Perché è così, un giorno di ordinaria ed esuberante follia, quando il Tour giunge sulle rampe all’8.1% di pendenza media (13% la massima) dell’Alpe, una salita di 1.124 metri di dislivello che, dal 1952 (vittoria di Fausto Coppi) al 2022 (Tom Pidcock), ha visto ospitati 31 arrivi di tappa della più grande stage race del mondo e ha applaudito otto affermazioni olandesi, sette trionfi italiani (oltre a Coppi, Gianni Bugno nel 1990 e nel 1991, Roberto Conti nel 1994, Giuseppe Guerini nel 1999 e Marco Pantani nel 1995 e nel 1997) quattro successi francesi, tre spagnoli, tre statunitensi, due inglesi, un lussemburghese, uno svizzero, un portoghese e un colombiano. Il melting pot, dunque, è riscontrabile non solo lungo la strada ma anche nell’albo d’oro di chi ha primeggiato al Tour in cima a questa scalata nominalmente francese ma in pratica molto internazionale, una salita che, a prescindere dalla propria lingua e dalla propria origine, col suo attacco impervio, i tornanti che concedono una tregua e il finale più agevole, oggigiorno si può definire dura ma non durissima, esigente ma non infernale (a differenza del clima spesso torrido che in tutti i sensi vi si può riscontrare), severa ma non impossibile.

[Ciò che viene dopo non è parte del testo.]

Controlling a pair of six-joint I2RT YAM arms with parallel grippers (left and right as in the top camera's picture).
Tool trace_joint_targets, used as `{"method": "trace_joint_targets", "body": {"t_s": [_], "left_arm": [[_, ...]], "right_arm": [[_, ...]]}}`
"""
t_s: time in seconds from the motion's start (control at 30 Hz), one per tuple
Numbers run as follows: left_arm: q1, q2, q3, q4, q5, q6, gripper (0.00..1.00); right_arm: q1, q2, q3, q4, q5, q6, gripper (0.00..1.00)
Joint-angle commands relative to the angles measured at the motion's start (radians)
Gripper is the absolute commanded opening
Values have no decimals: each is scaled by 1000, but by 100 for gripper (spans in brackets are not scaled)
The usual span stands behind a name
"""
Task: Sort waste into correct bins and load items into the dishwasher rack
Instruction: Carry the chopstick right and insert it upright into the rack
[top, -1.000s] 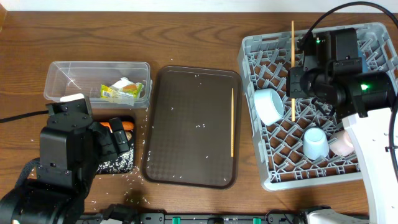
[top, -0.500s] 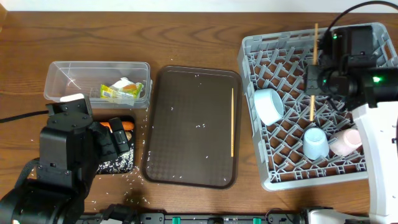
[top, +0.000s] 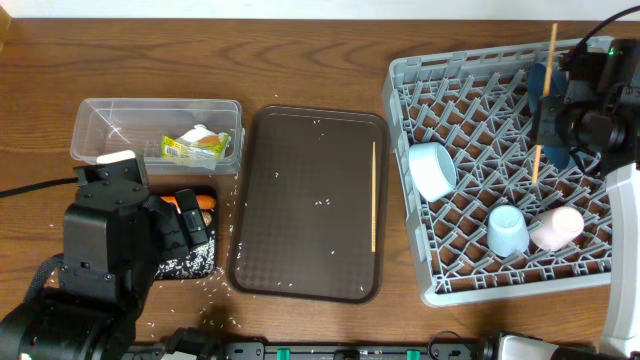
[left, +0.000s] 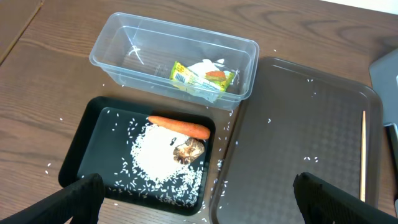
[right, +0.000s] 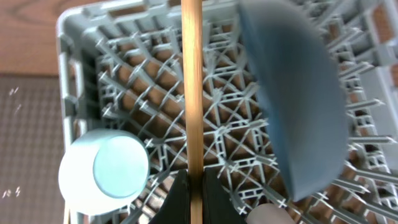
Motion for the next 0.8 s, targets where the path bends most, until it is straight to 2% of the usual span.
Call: {"method": "trace_joint_targets", "body": {"t_s": [0.0,0.27,0.6,0.77], "left_arm": [[5,1,8,-4,-9,-5,98],[5,1,8,-4,-9,-5,98],[5,1,8,-4,-9,-5,98],[5,1,8,-3,-9,-5,98]], "right_arm": [[8,14,-18,-11,-10,-59,1],[27,67,-62,-26,13,-47,1],[40,194,-63,133,202,-29,1],[53,254,-62,163,200,-37,1]]}}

Non è impossibile nemmeno trovare riparo salendo all’Alpe d’Huez dato che, nei mesi estivi, la vegetazione (specie nei primi chilometri) che avvolge la lingua d’asfalto consente in più momenti di nascondersi dai raggi solari e attenuare per qualche decina di metri la morsa dell’arsura. Tale scudo naturale permette, dove è più folto, di non cadere nella tentazione di guardare all’insù e venir scoraggiati psicologicamente dalla visione della strada ancora da percorrere, un gesto che diventa spontaneo fare nei punti in cui gli alberi si diradano e rendono nitido il tragitto verticale da coprire di fronte a sé. Ecco che allora si cercano altri obiettivi su cui posare lo sguardo: la linea bianca di mezzeria, la propria ruota o, per chi non ama pedalare ingobbito, i nomi dei campioni primi in vetta riportati sui cartelli indicanti il numero di ogni tornante. Kuiper, Hinault, Herrera, Mayo, Sastre, Pinot... Tale esercizio, sarà anche per effetto della fatica, può portare per qualche istante a vederli lì, a immaginarseli al proprio fianco uno dopo l’altro, dediti tutti, anche loro, a pigiare sui pedali. La loro effige fantasmatica proiettata dalla mente fa sì che il passato (più o meno recente) e il presente, come le lingue di chi attende a bordo strada, per l’occasione si mescolino, si contaminino, si intreccino in maniera sostanzialmente indistinguibile. Confusione su confusione. Gli incitamenti multilinguistici dei tifosi già assiepati non si capisce se siano rivolti (anche) a loro, a quelle figure inconsistenti, a chi passa sotto il loro naso proprio con le divise di un tempo o a chi, più umilmente, sta tentando solo di arrivare in cima. Ancora confusione. Così passano i chilometri e si arriva infine ad approcciare l’abitato di Huez dove, con il diminuire della pendenza, l’andatura torna a salire e assieme ad essa anche la lucidità. “Quante trombette hanno attentato all’integrità dei miei timpani? C’erano davvero Super Mario e Luigi che si rincorrevano a bordo strada con dell’acqua? O era solo un’allucinazione? E Iron Man? E Babbo Natale?” Babbo Natale forse era vero perché a quest’angolo montano oggi ha regalato un bel po’ di confusione. Perché, d’altronde, cosa sarebbe l’Alpe d’Huez senza quel gran caos?